In considering a motion for summary judgment, all inferences are resolved in favor of respondent, and summary judgment will not be granted unless, viewing all evidence most favorably to the respondent, there is no genuine issue of material fact. (Rubin v. City National Bank & Trust Co. (1980), 81 Ill. App. 3d 1020, 1022, 402 N.E.2d 281.) The right of the moving party to judgment must be clear beyond question. (Rubin v. City National Bank, 81 Ill. App. 3d at 1022; Murphy v. Urso (1981), 88 Ill. 2d 444, 464, 430 N.E.2d 1079.) The right of the moving party to entry of judgment must be clear and free from doubt and the evidence strictly construed against the moving party (Miklos v. Caliendo (1987), 161 Ill. App. 3d 132, 137, 514 N.E.2d 35; Hansen v. Ruby Construction Co. (1987), 155 Ill. App. 3d 475, 479, 508 N.E.2d 301). Accordingly, entry of summary judgment has two requisites: the absence of any issue as to material fact and the unmistakable conclusion of law that the moving party is entitled to the judgment he seeks.

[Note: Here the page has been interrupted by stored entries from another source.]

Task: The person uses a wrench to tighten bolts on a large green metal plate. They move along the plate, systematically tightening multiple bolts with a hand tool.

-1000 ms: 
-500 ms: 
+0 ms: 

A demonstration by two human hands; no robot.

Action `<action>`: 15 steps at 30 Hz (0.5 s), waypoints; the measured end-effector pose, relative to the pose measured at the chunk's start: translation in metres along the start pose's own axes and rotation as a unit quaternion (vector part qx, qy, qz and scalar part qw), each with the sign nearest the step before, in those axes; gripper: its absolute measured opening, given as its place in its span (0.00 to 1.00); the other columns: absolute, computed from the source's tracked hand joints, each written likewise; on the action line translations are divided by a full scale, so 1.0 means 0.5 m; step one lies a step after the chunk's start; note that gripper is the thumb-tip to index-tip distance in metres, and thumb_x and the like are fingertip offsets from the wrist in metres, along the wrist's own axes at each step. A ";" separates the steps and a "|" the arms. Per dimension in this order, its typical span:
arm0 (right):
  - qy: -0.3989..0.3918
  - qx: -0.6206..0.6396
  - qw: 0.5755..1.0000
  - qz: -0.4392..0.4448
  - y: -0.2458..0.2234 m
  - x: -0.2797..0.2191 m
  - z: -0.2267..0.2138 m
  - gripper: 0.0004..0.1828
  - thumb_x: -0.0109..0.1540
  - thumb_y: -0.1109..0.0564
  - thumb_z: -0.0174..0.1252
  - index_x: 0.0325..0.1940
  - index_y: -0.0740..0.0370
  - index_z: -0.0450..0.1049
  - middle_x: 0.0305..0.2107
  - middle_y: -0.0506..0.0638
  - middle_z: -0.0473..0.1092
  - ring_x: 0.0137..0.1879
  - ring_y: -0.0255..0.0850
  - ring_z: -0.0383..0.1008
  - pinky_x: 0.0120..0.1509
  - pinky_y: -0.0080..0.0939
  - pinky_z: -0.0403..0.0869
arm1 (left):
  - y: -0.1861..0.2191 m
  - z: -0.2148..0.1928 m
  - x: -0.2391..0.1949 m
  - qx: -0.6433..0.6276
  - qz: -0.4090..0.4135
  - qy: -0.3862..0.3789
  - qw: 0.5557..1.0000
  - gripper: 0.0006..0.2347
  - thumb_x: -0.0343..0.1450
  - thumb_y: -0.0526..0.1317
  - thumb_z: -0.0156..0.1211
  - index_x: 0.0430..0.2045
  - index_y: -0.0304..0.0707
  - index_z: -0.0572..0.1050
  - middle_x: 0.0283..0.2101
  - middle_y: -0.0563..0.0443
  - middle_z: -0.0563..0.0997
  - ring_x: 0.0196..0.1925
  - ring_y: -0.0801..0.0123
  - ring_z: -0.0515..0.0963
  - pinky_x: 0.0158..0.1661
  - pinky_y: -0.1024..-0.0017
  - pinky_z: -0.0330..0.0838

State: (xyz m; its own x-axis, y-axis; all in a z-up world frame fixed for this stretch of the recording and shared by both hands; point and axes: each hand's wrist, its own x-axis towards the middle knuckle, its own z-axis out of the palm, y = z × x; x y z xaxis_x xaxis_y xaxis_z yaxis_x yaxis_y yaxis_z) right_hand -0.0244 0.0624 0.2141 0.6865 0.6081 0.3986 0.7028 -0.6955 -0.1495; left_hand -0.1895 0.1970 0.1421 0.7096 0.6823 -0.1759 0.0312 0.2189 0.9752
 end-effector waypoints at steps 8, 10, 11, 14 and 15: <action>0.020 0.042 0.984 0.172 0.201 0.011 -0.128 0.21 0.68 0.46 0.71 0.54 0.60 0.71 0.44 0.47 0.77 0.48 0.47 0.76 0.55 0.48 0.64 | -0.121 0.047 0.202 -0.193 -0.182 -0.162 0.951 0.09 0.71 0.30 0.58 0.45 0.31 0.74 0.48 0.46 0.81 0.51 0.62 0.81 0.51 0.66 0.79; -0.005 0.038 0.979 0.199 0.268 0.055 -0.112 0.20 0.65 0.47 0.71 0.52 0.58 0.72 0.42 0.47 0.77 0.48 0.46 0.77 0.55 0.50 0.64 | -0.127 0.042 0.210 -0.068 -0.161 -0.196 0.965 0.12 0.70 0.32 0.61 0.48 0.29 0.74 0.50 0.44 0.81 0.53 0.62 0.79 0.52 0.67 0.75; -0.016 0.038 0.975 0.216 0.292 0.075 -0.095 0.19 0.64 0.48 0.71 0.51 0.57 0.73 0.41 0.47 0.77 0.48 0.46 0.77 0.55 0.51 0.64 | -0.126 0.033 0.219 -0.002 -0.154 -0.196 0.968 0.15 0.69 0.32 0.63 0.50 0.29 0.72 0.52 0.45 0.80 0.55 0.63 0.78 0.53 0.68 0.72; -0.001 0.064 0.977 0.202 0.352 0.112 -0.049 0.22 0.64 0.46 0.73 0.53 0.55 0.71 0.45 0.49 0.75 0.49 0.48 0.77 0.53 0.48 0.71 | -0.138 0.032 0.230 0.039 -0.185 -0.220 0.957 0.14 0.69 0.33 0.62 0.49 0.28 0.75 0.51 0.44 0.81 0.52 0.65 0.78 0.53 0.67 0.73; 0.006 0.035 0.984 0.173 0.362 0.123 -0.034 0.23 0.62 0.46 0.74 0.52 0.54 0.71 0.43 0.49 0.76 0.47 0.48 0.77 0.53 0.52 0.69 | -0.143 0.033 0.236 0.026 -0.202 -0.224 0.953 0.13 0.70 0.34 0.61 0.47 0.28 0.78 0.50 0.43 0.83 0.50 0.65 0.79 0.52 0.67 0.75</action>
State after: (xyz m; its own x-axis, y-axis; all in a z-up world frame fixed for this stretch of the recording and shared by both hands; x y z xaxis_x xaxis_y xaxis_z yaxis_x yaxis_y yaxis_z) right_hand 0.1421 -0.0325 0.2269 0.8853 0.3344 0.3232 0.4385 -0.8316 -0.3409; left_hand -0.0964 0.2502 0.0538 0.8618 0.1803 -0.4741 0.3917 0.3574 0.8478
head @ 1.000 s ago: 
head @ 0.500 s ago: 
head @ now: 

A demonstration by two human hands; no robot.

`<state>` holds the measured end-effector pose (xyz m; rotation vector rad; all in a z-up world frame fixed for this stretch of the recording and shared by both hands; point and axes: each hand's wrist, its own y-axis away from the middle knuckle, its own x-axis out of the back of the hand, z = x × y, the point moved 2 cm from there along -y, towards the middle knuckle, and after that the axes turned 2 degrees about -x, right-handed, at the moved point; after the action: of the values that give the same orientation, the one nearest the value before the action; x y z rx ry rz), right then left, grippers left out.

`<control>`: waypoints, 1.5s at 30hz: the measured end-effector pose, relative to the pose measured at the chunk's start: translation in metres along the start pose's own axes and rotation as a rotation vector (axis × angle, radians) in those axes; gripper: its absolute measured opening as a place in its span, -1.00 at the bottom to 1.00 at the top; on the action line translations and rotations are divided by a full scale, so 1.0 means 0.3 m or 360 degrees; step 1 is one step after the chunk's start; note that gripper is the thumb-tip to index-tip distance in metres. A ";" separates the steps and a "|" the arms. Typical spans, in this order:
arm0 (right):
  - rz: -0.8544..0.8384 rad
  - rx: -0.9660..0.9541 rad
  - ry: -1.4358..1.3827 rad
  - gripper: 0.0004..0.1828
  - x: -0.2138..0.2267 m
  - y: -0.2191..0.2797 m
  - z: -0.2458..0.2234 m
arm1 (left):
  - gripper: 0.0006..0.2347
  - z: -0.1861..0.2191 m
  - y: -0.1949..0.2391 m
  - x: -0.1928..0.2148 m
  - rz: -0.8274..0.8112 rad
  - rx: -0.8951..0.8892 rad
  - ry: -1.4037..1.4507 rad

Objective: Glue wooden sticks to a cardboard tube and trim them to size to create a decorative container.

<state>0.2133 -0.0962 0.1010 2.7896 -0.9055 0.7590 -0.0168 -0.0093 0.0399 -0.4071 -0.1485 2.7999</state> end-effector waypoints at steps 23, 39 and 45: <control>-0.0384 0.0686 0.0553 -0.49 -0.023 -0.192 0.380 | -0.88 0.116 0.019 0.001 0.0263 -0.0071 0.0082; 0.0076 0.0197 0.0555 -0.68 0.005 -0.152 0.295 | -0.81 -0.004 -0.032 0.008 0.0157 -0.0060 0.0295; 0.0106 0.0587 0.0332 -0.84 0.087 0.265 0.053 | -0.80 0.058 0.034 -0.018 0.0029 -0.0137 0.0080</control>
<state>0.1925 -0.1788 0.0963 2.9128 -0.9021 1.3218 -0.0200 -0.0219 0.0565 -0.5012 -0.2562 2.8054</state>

If what is contained in the pleadings and affidavits would have constituted all of the evidence before the court, and upon such evidence there would be nothing left to be decided by the trier of fact, *236then summary judgment is appropriate. (Fooden v. Board of Governors of State Colleges & Universities (1971), 48 Ill. 2d 580, 587, 272 N.E.2d 497, cert. denied (1972), 408 U.S. 943, 33 L. Ed. 2d 766, 92 S. Ct. 2847; Kroll v. Sugar Supply Corp. (1983), 116 Ill. App. 3d 969, 975, 452 N.E.2d 649.) An affidavit in support of a motion for summary judgment is actually a substitute for testimony taken in open court and should meet the same requirements as competent testimony. (Fooden, 48 III. 2d at 587.) The averments will be taken as true where not controverted by counteraffidavits notwithstanding the existence of contrary allegations in the opposing party’s pleadings which merely purport to establish bona fide issues of fact. Fooden, 48 Ill. 2d at 587.

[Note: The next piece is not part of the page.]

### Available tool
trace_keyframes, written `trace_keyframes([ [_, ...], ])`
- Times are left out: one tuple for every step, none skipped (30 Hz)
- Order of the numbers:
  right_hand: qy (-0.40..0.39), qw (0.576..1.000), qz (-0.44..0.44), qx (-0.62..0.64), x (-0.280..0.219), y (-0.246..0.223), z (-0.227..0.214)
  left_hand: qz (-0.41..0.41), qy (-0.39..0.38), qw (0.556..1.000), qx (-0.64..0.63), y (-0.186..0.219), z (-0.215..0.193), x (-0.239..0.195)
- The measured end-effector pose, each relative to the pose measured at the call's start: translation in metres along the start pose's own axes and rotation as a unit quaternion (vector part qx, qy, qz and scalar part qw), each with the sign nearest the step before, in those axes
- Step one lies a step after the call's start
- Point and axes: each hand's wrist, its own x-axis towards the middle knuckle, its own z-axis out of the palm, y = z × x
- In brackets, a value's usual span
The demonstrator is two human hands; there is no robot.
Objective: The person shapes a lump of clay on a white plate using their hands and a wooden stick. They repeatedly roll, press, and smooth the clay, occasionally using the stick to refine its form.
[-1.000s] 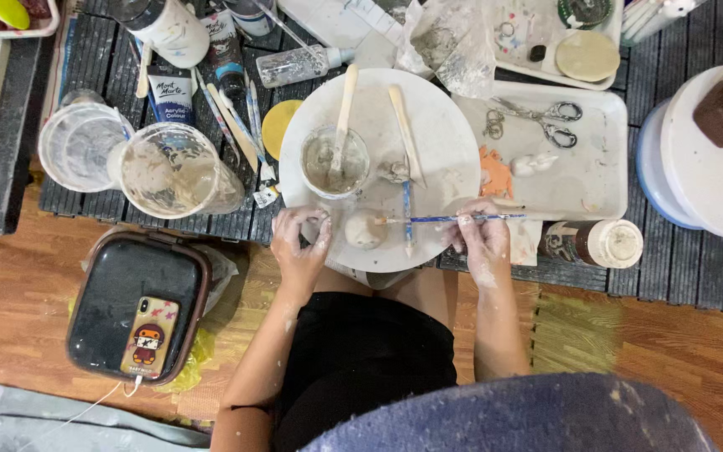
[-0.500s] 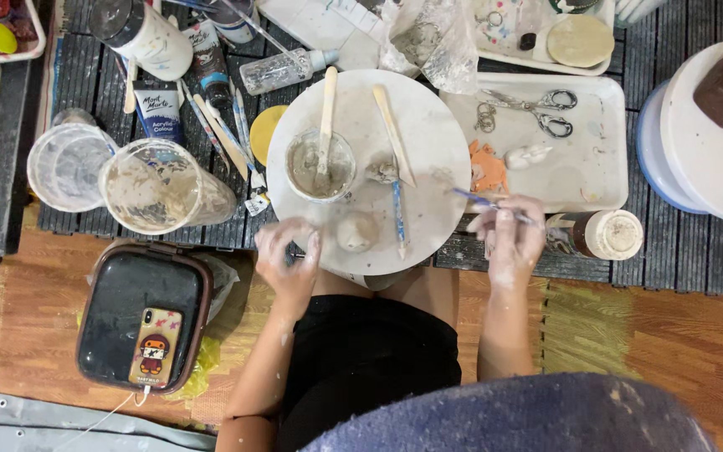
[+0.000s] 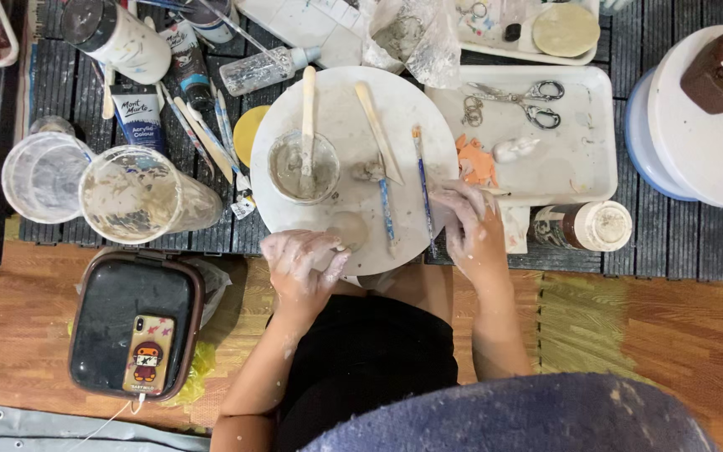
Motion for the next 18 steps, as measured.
trace_keyframes([
  [0.008, 0.999, -0.028, 0.036, 0.002, -0.003, 0.002, 0.014, -0.001, 1.000, 0.014, 0.000, 0.000, 0.002],
  [0.016, 0.996, -0.056, 0.071, 0.005, -0.007, 0.006, 0.028, -0.003, 0.999, 0.029, 0.000, 0.000, 0.004],
  [0.026, 0.991, -0.082, 0.106, 0.007, -0.012, 0.009, 0.038, -0.006, 0.999, 0.035, 0.001, -0.001, 0.006],
  [0.016, 0.985, -0.072, 0.155, 0.005, -0.022, 0.011, 0.048, -0.008, 0.998, 0.041, 0.003, -0.003, 0.008],
  [0.007, 0.977, -0.065, 0.202, 0.003, -0.033, 0.013, 0.059, -0.008, 0.997, 0.047, 0.005, -0.003, 0.012],
  [-0.002, 0.967, -0.057, 0.249, 0.004, -0.043, 0.015, 0.062, -0.018, 0.996, 0.055, 0.007, -0.005, 0.014],
  [-0.016, 0.962, -0.047, 0.268, 0.004, -0.052, 0.014, 0.065, -0.027, 0.996, 0.063, 0.010, -0.007, 0.017],
  [-0.029, 0.957, -0.037, 0.287, 0.003, -0.059, 0.010, 0.068, -0.037, 0.995, 0.070, 0.013, -0.008, 0.019],
  [-0.045, 0.950, -0.024, 0.307, 0.002, -0.065, 0.006, 0.073, -0.038, 0.994, 0.070, 0.015, -0.009, 0.020],
  [-0.074, 0.948, 0.016, 0.310, 0.004, -0.069, 0.005, 0.077, -0.040, 0.994, 0.069, 0.017, -0.008, 0.021],
  [-0.102, 0.942, 0.054, 0.315, 0.006, -0.071, 0.005, 0.083, -0.041, 0.993, 0.070, 0.019, -0.009, 0.022],
  [-0.130, 0.934, 0.092, 0.318, 0.008, -0.073, 0.004, 0.082, -0.037, 0.993, 0.082, 0.020, -0.008, 0.023],
  [-0.127, 0.926, 0.092, 0.343, 0.010, -0.074, 0.005, 0.080, -0.033, 0.992, 0.095, 0.022, -0.007, 0.024],
  [-0.124, 0.917, 0.092, 0.368, 0.012, -0.074, 0.007, 0.078, -0.029, 0.991, 0.108, 0.022, -0.007, 0.024],
  [-0.122, 0.907, 0.092, 0.393, 0.013, -0.073, 0.009, 0.087, -0.039, 0.989, 0.117, 0.021, -0.007, 0.024],
  [-0.119, 0.906, 0.093, 0.395, 0.015, -0.071, 0.014, 0.095, -0.048, 0.986, 0.126, 0.020, -0.008, 0.023],
  [-0.118, 0.905, 0.097, 0.397, 0.015, -0.069, 0.018, 0.101, -0.061, 0.984, 0.135, 0.020, -0.010, 0.020],
  [-0.117, 0.904, 0.101, 0.399, 0.013, -0.066, 0.022, 0.102, -0.061, 0.983, 0.136, 0.019, -0.010, 0.017],
])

However, where the facts support more than one conclusion or inference, including one unfavorable to the moving party, the motion for summary judgment should be denied. (Smothers v. Butler (1979), 78 Ill. App. 3d 1018, 1020, 398 N.E.2d 12, 14.) Where reasonable minds might draw different inferences from the facts of the case, summary judgment is improper. (Moran v. Aken (1981), 93 Ill. App. 3d 774, 777, 417 N.E.2d 846.) Where no fair-minded person could draw different inferences from undisputed facts, there is no triable issue and summary judgment should be granted. (Peltz v. Chicago Transit Authority (1975), 31 Ill. App. 3d 948, 951, 335 N.E.2d 74.) However, the movant must be the appropriate party for whom judgment should be entered.

Here the only sworn document before the court was plaintiff’s verified complaint. Defendant filed no answer to it. Neither did defendant file any sworn affidavit in support of its motion for summary judgment or in support of its reply to plaintiff’s response to the motion. Nor did plaintiff file any supporting sworn affidavit with its response to the motion.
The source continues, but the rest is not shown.